◆ **WHAT TO DO**: Your answer should be one number, the count of lines in the listing below containing the word "base".

◆ **ENTRIES PROVIDED**:
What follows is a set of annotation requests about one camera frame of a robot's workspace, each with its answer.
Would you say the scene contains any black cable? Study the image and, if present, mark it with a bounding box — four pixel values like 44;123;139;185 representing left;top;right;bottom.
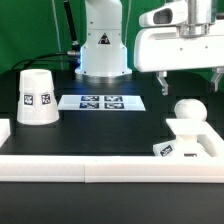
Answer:
11;52;81;71

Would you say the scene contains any white front fence wall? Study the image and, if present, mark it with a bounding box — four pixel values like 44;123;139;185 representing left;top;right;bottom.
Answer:
0;155;224;183

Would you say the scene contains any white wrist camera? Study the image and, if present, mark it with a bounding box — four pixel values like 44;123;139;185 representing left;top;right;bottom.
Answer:
139;0;188;27

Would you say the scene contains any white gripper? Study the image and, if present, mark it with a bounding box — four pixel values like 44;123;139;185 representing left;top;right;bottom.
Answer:
134;25;224;96

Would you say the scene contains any white lamp shade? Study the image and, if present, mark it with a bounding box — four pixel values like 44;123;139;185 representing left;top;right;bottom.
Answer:
17;69;59;125

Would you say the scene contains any white left fence wall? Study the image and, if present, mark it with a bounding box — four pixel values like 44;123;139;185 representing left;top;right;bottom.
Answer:
0;119;11;148

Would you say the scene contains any white fence wall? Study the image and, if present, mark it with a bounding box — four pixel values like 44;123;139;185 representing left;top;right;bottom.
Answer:
0;155;224;183
0;119;11;148
198;122;224;158

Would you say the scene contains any white lamp bulb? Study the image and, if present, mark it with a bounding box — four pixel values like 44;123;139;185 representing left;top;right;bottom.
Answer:
174;99;207;121

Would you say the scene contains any white marker sheet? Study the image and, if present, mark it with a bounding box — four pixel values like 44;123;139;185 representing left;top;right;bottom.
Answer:
58;95;145;111

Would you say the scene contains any white right fence wall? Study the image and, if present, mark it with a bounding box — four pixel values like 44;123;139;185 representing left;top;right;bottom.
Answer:
198;122;224;158

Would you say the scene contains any white lamp base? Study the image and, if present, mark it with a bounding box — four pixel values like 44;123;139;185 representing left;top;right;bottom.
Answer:
153;119;210;158

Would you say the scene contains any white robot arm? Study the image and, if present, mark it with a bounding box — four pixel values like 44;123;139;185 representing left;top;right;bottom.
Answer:
76;0;224;95

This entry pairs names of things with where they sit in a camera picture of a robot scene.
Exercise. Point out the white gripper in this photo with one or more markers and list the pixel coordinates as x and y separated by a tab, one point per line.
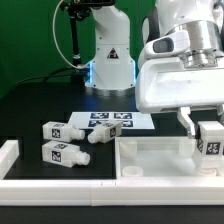
164	84

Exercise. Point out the white square table top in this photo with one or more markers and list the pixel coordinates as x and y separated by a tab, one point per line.
144	157

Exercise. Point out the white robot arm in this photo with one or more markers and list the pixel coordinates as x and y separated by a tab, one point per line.
114	67

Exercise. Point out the white U-shaped fence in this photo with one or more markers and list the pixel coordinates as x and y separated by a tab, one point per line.
199	190

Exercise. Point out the white tag sheet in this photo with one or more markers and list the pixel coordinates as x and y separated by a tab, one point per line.
129	120

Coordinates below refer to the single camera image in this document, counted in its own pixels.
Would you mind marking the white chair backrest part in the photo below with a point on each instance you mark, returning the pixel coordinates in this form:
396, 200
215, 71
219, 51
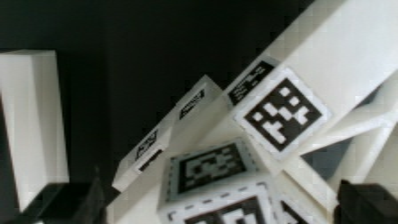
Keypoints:
309, 107

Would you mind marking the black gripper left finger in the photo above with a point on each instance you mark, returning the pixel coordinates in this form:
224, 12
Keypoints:
68, 204

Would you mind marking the white tagged cube leg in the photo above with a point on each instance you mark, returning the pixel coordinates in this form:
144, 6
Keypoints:
217, 190

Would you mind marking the white U-shaped border fence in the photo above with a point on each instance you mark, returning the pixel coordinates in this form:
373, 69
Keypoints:
32, 110

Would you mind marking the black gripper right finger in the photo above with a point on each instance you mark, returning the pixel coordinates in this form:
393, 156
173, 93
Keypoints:
366, 204

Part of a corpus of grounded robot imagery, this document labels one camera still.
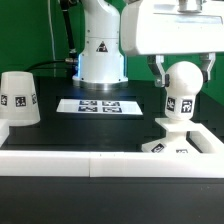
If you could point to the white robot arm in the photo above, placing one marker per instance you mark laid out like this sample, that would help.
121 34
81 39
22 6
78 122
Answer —
101 64

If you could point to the white left fence wall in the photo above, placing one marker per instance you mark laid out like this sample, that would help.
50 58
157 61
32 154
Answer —
4 130

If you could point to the white fence wall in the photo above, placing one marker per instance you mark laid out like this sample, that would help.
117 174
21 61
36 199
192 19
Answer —
112 164
4 130
206 141

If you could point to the white front fence wall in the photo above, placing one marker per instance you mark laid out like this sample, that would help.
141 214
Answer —
112 164

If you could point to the white lamp bulb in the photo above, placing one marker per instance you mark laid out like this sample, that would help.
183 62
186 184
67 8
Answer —
186 81

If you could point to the white marker sheet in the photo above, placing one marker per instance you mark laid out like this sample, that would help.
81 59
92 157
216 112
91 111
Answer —
99 107

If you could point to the white lamp base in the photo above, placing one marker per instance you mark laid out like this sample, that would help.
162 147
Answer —
175 140

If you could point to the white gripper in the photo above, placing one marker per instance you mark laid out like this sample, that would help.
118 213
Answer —
157 28

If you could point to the white right fence wall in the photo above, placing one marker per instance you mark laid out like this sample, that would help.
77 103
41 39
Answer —
206 141

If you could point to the white lamp shade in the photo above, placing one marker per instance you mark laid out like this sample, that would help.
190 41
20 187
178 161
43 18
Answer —
18 99

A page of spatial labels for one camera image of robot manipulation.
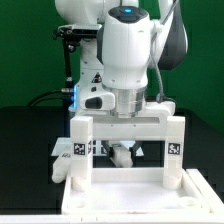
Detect white marker base sheet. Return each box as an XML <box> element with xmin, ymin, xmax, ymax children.
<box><xmin>52</xmin><ymin>137</ymin><xmax>134</xmax><ymax>156</ymax></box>

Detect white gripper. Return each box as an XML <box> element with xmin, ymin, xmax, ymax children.
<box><xmin>79</xmin><ymin>101</ymin><xmax>175</xmax><ymax>159</ymax></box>

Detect black cables at base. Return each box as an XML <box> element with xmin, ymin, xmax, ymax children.
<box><xmin>28</xmin><ymin>87</ymin><xmax>74</xmax><ymax>108</ymax></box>

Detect black camera on stand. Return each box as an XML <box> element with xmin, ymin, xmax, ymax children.
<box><xmin>52</xmin><ymin>24</ymin><xmax>101</xmax><ymax>95</ymax></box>

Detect white square desk top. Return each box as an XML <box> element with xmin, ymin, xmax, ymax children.
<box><xmin>61</xmin><ymin>167</ymin><xmax>210</xmax><ymax>216</ymax></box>

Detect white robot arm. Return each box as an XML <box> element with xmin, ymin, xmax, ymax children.
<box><xmin>55</xmin><ymin>0</ymin><xmax>188</xmax><ymax>156</ymax></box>

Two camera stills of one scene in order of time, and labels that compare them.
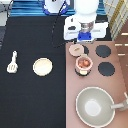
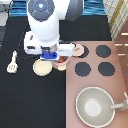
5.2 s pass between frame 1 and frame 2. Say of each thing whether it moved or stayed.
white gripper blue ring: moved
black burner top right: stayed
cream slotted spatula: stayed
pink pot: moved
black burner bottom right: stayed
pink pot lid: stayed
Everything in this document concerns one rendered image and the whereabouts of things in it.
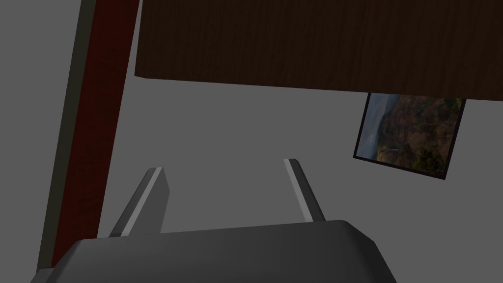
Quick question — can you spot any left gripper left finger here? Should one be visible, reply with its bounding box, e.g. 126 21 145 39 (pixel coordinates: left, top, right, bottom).
109 167 170 238

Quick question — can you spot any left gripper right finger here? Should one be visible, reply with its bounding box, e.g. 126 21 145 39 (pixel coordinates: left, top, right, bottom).
283 158 327 223

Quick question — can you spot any dark red door leaf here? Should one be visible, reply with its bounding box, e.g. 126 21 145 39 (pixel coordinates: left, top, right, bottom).
51 0 140 270

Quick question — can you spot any framed landscape picture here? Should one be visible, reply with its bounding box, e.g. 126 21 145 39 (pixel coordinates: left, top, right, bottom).
352 93 468 181

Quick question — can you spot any dark brown wooden table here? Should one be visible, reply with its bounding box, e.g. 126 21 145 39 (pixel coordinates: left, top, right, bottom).
134 0 503 102

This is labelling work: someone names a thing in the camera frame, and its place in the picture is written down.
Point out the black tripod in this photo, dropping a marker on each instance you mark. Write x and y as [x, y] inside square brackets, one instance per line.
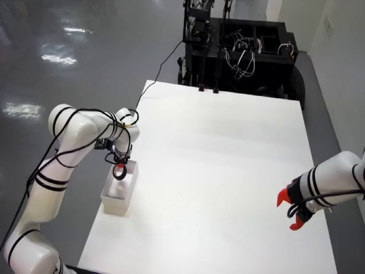
[215, 90]

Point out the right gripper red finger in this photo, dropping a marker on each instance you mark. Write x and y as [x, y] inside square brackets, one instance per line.
[282, 197]
[297, 224]

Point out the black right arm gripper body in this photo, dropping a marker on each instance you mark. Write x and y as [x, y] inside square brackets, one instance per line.
[298, 197]

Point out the white cardboard bin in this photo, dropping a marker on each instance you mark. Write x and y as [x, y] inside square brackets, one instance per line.
[117, 204]

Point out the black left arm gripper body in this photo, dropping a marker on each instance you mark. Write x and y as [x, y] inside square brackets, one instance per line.
[122, 154]

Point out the black device box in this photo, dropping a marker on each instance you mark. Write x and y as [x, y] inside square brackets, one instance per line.
[199, 13]

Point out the small black camera module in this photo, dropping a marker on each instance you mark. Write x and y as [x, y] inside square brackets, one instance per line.
[102, 144]

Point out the black tape roll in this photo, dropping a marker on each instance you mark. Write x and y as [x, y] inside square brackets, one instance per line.
[115, 173]

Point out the black equipment cart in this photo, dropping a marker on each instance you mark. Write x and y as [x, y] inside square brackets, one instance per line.
[271, 71]

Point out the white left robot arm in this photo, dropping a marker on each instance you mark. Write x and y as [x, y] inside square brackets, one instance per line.
[74, 128]

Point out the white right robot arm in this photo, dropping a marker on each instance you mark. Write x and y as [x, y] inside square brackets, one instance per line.
[336, 177]

◆ **REPLY**: 4